## What you should do
Using the listing below, report all lines holding the word "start".

## Data block
************

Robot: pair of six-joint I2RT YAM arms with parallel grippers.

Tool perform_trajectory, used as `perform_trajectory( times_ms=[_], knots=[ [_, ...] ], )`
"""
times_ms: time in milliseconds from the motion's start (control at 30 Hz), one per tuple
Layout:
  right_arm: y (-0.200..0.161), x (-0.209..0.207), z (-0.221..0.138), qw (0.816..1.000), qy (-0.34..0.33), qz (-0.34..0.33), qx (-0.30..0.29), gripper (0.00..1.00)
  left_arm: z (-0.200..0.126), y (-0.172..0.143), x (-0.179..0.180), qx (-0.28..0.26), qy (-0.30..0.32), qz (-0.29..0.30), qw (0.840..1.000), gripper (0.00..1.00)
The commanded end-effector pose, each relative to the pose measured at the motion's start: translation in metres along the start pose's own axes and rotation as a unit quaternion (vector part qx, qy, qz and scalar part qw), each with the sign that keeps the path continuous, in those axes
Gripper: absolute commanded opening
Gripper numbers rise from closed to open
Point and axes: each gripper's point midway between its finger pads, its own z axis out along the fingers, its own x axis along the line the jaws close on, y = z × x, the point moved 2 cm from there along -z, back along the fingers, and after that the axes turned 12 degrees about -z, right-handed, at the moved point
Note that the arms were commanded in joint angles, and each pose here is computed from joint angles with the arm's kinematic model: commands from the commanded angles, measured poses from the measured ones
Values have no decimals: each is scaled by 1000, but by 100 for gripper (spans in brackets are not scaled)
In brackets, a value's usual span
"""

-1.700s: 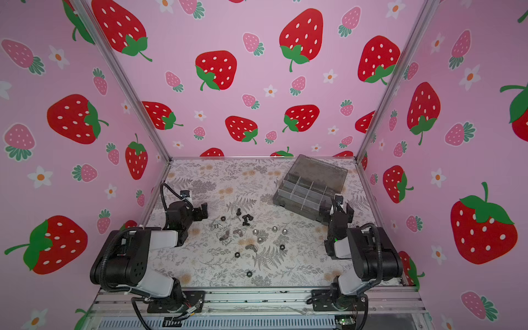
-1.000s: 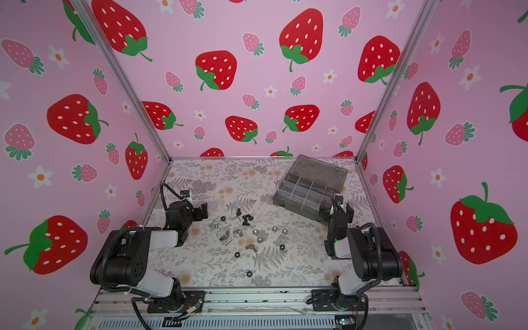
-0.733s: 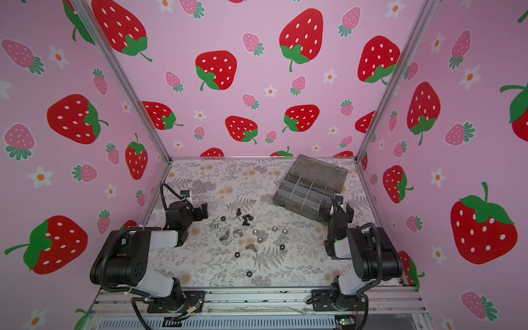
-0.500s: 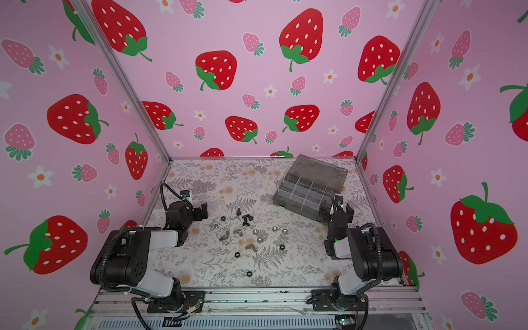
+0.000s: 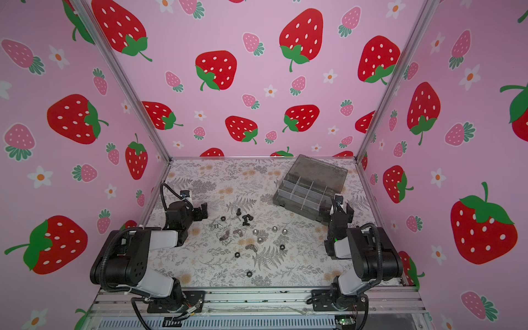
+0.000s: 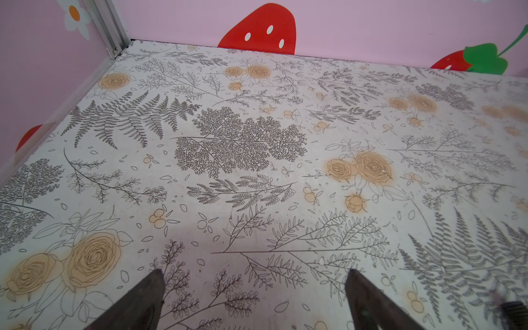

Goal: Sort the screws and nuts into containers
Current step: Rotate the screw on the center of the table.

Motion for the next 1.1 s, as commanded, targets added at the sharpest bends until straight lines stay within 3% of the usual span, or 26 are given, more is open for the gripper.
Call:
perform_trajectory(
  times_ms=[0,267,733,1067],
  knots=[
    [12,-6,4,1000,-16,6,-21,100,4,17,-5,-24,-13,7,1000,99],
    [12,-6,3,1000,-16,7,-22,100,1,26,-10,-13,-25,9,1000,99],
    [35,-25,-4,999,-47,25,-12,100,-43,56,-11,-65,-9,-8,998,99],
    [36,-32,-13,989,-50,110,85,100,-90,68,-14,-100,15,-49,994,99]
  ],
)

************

## Task result
times_ms: time in milliseconds from the motion's start (control at 30 Hz), one per tuple
The commanded end-effector pose, each relative to the pose measured at the motion's start: translation in metres along the start pose's own axes and rotation as a unit quaternion (vector part qx, qy, qz and scalar part qw), each with the sign that keeps the path continuous, in those axes

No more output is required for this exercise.